Third:  An effective instructor applies characteristics of adult learners.  As students move from high school learning to collage or career learning their needs change. How they learn can change due to their needs and how learning fits into their lives. When developing and delivering adult learner training programs remember that adults:

  • Want to know information they can put to use right away.
  • Want information that will help move them ahead in their assigned jobs and possibly earn make more money.
  • Need information that will help their family.
  • Need real information, that will help them be a better person.
  • Don’t have time to waste, they have busy lives and schedules.
  • May only have a high school education (or less) and are now having to learn hazmat topics being taught at a college level.
  • Like to participate in the training program (discussions, hands-on, many activities).
  • Don’t like being treated like kids. They are adults and engage when they are respected as adults.

So when class starts, get right to the business of training and learning.  Think about yourself as a student in the class: how would you like to be treated, how would you like to be taught, what kinds of activities would you like to learn with, what activities would help you remember the information and skills your learning, and what you or how would you like the teacher to teach?  Create learning opportunities that adult learners will learn from and appreciate!
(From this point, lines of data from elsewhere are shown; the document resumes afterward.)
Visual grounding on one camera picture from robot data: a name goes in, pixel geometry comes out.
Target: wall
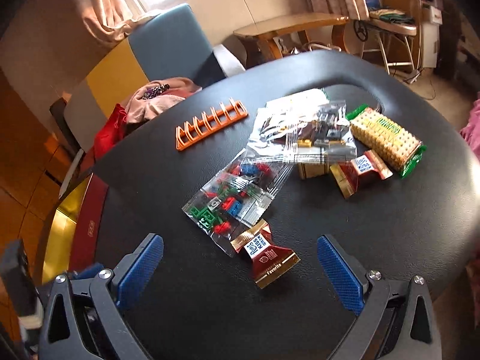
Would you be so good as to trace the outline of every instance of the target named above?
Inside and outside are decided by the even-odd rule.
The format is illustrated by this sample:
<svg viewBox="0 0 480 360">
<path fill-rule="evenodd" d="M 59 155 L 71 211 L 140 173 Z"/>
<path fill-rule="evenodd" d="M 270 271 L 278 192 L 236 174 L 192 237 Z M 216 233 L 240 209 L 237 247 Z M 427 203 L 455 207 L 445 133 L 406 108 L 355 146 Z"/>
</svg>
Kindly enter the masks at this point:
<svg viewBox="0 0 480 360">
<path fill-rule="evenodd" d="M 38 120 L 108 52 L 85 29 L 71 0 L 27 0 L 0 40 L 0 68 Z"/>
<path fill-rule="evenodd" d="M 310 11 L 307 0 L 169 0 L 156 5 L 155 8 L 165 9 L 180 3 L 188 3 L 192 7 L 213 45 L 225 44 L 242 62 L 245 61 L 245 51 L 239 41 L 232 36 L 234 30 L 276 16 Z M 313 40 L 324 43 L 332 41 L 331 34 L 331 26 L 309 31 Z M 351 25 L 347 28 L 346 42 L 351 52 L 359 51 L 360 43 Z"/>
<path fill-rule="evenodd" d="M 224 43 L 240 60 L 245 50 L 232 32 L 280 15 L 308 12 L 307 0 L 169 0 L 160 7 L 186 2 L 212 45 Z M 331 27 L 314 40 L 331 42 Z M 349 43 L 358 43 L 350 33 Z M 27 0 L 0 39 L 0 68 L 28 108 L 49 130 L 50 105 L 68 97 L 107 54 L 87 32 L 71 0 Z"/>
</svg>

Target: orange plastic rack
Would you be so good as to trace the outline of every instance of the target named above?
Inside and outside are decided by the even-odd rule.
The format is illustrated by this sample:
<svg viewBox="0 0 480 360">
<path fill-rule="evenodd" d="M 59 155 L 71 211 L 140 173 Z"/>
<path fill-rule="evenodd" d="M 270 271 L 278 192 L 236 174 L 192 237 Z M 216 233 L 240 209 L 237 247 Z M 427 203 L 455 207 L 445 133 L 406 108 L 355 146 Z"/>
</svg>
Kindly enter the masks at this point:
<svg viewBox="0 0 480 360">
<path fill-rule="evenodd" d="M 197 143 L 199 140 L 208 137 L 209 135 L 221 130 L 222 128 L 243 119 L 248 116 L 247 109 L 243 106 L 241 101 L 235 101 L 230 98 L 230 105 L 223 105 L 220 103 L 220 109 L 210 107 L 211 115 L 207 115 L 206 112 L 202 112 L 202 120 L 198 117 L 193 117 L 193 125 L 189 122 L 185 122 L 184 127 L 177 127 L 175 135 L 177 138 L 177 150 L 184 150 L 187 147 Z"/>
</svg>

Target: blue gripper pad
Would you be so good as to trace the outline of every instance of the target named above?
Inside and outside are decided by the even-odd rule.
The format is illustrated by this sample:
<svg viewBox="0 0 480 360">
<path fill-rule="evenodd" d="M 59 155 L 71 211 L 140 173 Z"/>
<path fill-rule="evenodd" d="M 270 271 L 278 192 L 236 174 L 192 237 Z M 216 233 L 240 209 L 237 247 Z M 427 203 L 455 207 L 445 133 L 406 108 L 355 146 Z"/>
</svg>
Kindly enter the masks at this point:
<svg viewBox="0 0 480 360">
<path fill-rule="evenodd" d="M 142 250 L 118 285 L 117 307 L 128 310 L 134 306 L 163 257 L 163 239 L 156 235 Z"/>
<path fill-rule="evenodd" d="M 100 264 L 99 262 L 96 262 L 96 263 L 88 266 L 87 268 L 85 268 L 80 273 L 73 273 L 72 279 L 81 280 L 81 279 L 94 278 L 104 268 L 105 268 L 105 266 L 103 264 Z"/>
<path fill-rule="evenodd" d="M 343 307 L 360 315 L 363 310 L 363 289 L 344 259 L 325 236 L 317 240 L 318 260 L 333 284 Z"/>
</svg>

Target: pink cloth
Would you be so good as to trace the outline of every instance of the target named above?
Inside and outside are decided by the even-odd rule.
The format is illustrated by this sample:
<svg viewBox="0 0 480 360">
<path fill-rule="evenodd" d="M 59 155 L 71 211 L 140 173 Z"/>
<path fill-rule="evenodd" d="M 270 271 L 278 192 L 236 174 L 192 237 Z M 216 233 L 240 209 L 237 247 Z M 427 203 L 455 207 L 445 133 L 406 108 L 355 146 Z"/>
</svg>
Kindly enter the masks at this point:
<svg viewBox="0 0 480 360">
<path fill-rule="evenodd" d="M 469 144 L 477 158 L 480 160 L 480 92 L 477 94 L 478 100 L 473 103 L 470 111 L 468 124 L 460 130 L 460 135 Z"/>
<path fill-rule="evenodd" d="M 165 84 L 168 84 L 170 89 L 160 96 L 153 99 L 142 99 L 148 89 Z M 201 87 L 195 85 L 191 79 L 183 77 L 151 81 L 137 90 L 125 105 L 127 123 L 142 123 L 151 120 L 199 90 Z"/>
</svg>

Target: wafer biscuit package
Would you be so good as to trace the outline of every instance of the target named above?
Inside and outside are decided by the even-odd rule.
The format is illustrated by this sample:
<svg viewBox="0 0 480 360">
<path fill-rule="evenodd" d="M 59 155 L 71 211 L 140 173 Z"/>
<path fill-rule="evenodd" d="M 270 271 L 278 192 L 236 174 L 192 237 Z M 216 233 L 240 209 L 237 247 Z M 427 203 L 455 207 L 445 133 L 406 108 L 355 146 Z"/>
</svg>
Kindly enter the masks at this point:
<svg viewBox="0 0 480 360">
<path fill-rule="evenodd" d="M 426 150 L 422 141 L 368 105 L 348 113 L 346 118 L 353 136 L 374 149 L 402 178 L 422 159 Z"/>
</svg>

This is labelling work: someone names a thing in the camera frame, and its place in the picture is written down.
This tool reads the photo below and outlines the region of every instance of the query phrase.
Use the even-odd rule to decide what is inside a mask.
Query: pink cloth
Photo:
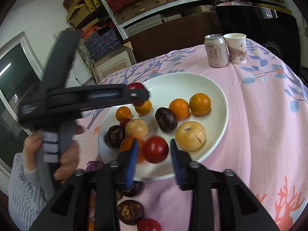
[[[280,230],[288,230],[308,202],[307,88],[283,61],[249,39],[244,65],[229,63],[212,68],[204,45],[200,45],[123,69],[102,83],[144,82],[175,72],[209,77],[228,100],[227,130],[203,164],[211,170],[235,171]],[[88,129],[77,136],[80,168],[100,158],[97,137],[107,112],[108,109],[85,112],[80,120]],[[191,192],[180,191],[174,178],[146,183],[145,191],[135,200],[144,205],[146,217],[159,221],[163,230],[188,230]],[[121,230],[136,230],[135,226],[120,223]]]

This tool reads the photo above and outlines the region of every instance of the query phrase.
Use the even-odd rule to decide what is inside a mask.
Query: knit sweater
[[[9,212],[12,220],[21,231],[28,231],[46,203],[38,171],[28,171],[24,166],[24,154],[17,153],[9,183]]]

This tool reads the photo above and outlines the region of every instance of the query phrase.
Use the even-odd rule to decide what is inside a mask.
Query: metal bolt
[[[111,161],[111,162],[109,162],[109,166],[110,167],[118,167],[119,163],[117,161]]]
[[[224,174],[226,176],[233,176],[234,172],[231,169],[225,169]]]
[[[196,161],[191,161],[191,162],[189,163],[189,166],[190,166],[190,167],[200,167],[200,164],[197,163]]]
[[[76,170],[75,175],[82,176],[84,174],[84,170],[82,168],[79,168]]]

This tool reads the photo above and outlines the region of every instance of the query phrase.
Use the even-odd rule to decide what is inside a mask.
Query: paper cup
[[[231,33],[224,35],[229,50],[231,62],[235,64],[246,63],[246,35]]]

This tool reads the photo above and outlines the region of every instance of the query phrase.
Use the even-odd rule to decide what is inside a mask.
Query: oval plate
[[[161,131],[155,119],[155,112],[160,107],[169,107],[172,100],[182,98],[189,102],[189,99],[196,93],[207,94],[212,102],[211,111],[205,116],[195,116],[190,113],[189,117],[179,120],[178,126],[186,121],[200,122],[205,130],[206,143],[195,151],[189,151],[192,160],[201,162],[207,158],[218,143],[227,127],[229,109],[226,96],[222,89],[211,79],[193,73],[174,73],[158,76],[143,83],[150,91],[150,101],[153,109],[146,116],[139,116],[132,104],[126,105],[131,109],[133,118],[143,119],[149,126],[149,136],[158,135],[163,137],[167,143],[174,138],[175,131],[166,134]],[[104,163],[116,160],[120,149],[111,149],[104,142],[104,136],[108,129],[119,122],[115,118],[115,112],[120,106],[114,106],[107,113],[98,136],[98,147]],[[170,152],[166,160],[161,163],[152,164],[147,161],[137,164],[134,180],[156,181],[164,180],[174,176]]]

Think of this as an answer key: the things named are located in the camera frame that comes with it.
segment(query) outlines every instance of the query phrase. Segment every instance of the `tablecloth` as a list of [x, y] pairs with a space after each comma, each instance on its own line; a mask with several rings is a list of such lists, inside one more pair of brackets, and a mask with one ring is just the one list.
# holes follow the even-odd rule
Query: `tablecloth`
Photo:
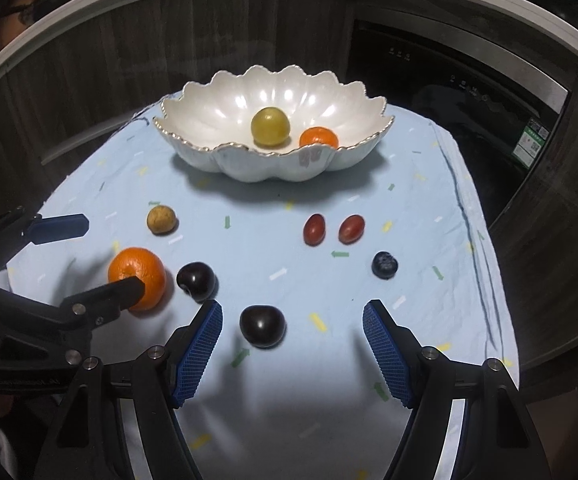
[[[383, 301], [422, 345], [481, 364], [498, 357], [518, 383], [517, 350], [492, 242], [476, 188], [452, 136], [408, 110], [354, 168], [303, 183], [243, 184], [187, 166], [152, 124], [147, 107], [89, 157], [41, 208], [45, 216], [84, 213], [82, 238], [28, 246], [8, 265], [12, 290], [59, 304], [102, 285], [114, 254], [155, 252], [169, 273], [155, 312], [123, 312], [94, 331], [104, 362], [137, 357], [189, 323], [198, 305], [175, 286], [186, 263], [216, 272], [224, 327], [195, 397], [177, 416], [205, 480], [382, 479], [409, 410], [388, 396], [362, 331], [368, 300]], [[178, 215], [177, 230], [155, 237], [149, 209]], [[325, 216], [318, 247], [303, 225]], [[340, 223], [364, 216], [364, 236], [337, 239]], [[370, 270], [378, 251], [400, 268], [391, 280]], [[348, 256], [336, 253], [349, 253]], [[287, 319], [282, 344], [252, 348], [239, 330], [250, 304], [273, 304]], [[436, 478], [453, 467], [463, 403], [454, 401]], [[123, 401], [136, 477], [150, 478], [131, 401]]]

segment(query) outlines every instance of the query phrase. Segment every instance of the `blueberry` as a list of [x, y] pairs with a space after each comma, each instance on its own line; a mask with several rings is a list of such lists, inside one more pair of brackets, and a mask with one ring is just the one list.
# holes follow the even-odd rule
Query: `blueberry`
[[388, 252], [380, 251], [373, 257], [371, 270], [373, 270], [373, 273], [381, 280], [389, 280], [396, 274], [396, 270], [398, 270], [398, 262], [396, 261], [396, 258], [391, 256]]
[[178, 270], [176, 283], [191, 296], [197, 303], [202, 303], [209, 298], [215, 288], [215, 274], [211, 267], [202, 262], [186, 264]]
[[256, 348], [271, 348], [282, 341], [287, 323], [275, 306], [251, 305], [240, 314], [240, 332]]

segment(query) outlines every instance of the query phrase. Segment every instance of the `white container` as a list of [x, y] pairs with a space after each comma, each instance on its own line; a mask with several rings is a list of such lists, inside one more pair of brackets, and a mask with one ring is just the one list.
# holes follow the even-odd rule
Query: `white container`
[[[393, 116], [384, 115], [386, 104], [384, 97], [367, 97], [360, 81], [339, 83], [333, 72], [312, 76], [298, 66], [269, 72], [255, 65], [243, 75], [218, 72], [206, 85], [187, 83], [180, 97], [162, 100], [164, 117], [154, 117], [153, 123], [198, 170], [222, 172], [240, 182], [301, 182], [363, 160], [393, 122]], [[261, 148], [251, 135], [251, 118], [267, 106], [289, 118], [290, 139], [281, 148]], [[300, 134], [311, 126], [332, 129], [339, 148], [300, 147]]]

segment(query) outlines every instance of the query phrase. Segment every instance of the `green grape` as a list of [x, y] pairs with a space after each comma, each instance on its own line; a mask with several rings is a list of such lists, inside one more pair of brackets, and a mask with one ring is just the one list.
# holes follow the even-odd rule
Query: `green grape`
[[289, 119], [280, 108], [262, 108], [251, 120], [251, 134], [261, 146], [277, 146], [289, 137]]

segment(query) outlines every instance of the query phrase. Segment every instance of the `yellow-green fruit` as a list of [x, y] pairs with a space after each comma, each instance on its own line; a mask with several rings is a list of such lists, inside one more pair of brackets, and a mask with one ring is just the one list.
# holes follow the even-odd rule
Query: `yellow-green fruit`
[[157, 205], [147, 215], [147, 227], [155, 235], [168, 233], [176, 226], [176, 214], [165, 205]]
[[262, 108], [251, 120], [251, 134], [261, 146], [277, 146], [289, 137], [289, 119], [280, 108]]

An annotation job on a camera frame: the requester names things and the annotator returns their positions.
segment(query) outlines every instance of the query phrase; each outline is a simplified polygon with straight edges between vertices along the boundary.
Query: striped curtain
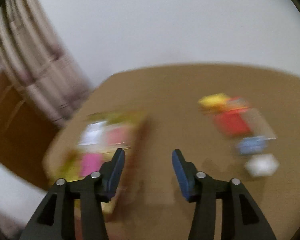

Fourth: Create many ways and ideas to help the learner learners.  This is where many ways of fun can be added to the training programs!  Fun learning/training ideas reinforce what the adult learner is learning.  Below is a list of ideas:

  • Create training related games such as matching a picture of a hazardous product to the appropriate identification practice.
  • Create training related work sheets and quizzes.
  • Create skill stations to practice hands-on learning activities.
  • Create simulation scenario activities.
  • Create team activities with a little amount of competition (don’t create serious “loser” events).
  • Provide some food/candy for awards in activity completions (remember about people that are diabetics or have nut allergies).
  • Create matching games and quizzes where all of the answers are there (some answers might be used twice, some might not be used at all, etc.).
  • For monitoring, place signs on the floor for simulated meter readings for decision making upon entry to a scene room or outdoor incident.
  • Makeup activities that require decision making in the classroom individually or in groups or teams.
  • Create hazmat incident paperwork that needs to be filled out by students for practice.
  • Learning about chemical hazards can be done by having students represent chemicals (those that rise must stay standing, those that sink can sit down, those that react with each other can’t be close to each other, etc.),
  • Create a game involving the hazards of industrial hygiene terminology and their meanings.
  • Assign or have the students pick a chemical or an old hazmat incident and do research so they can stand in front of the class to make a 5-minute presentation or so (not graded) on the chemical or incident, what did they learn in their research.  (Remember many adult learners do not like to talk in front of other people they do not know.)
  • Instead of having the students practice hands-on activities without chemical protective clothing or with full protective clothing, create suits that just have the front piece and window, sleeves and three sets of gloves to practice in.
  • Have the students create learning challenges. Developing the learning experience themselves reinforces what they have learned, and helps identify errors in their learning.
  • Bring in other hazmat instructors or industry experts to present.
  • Only show movies/videos that present a situation or demonstrate a skill or process students can observe and critique.

So go make hazmat training more fun for the adult learner student.  Your activities will help reinforce their learning, which is very important.  Hazmat knowledge and skills are not used as often as emergency medical and firefighting skills. Whether a first time learning experience or a refresher training, keep focused on your students’ needs, experiences and learning styles.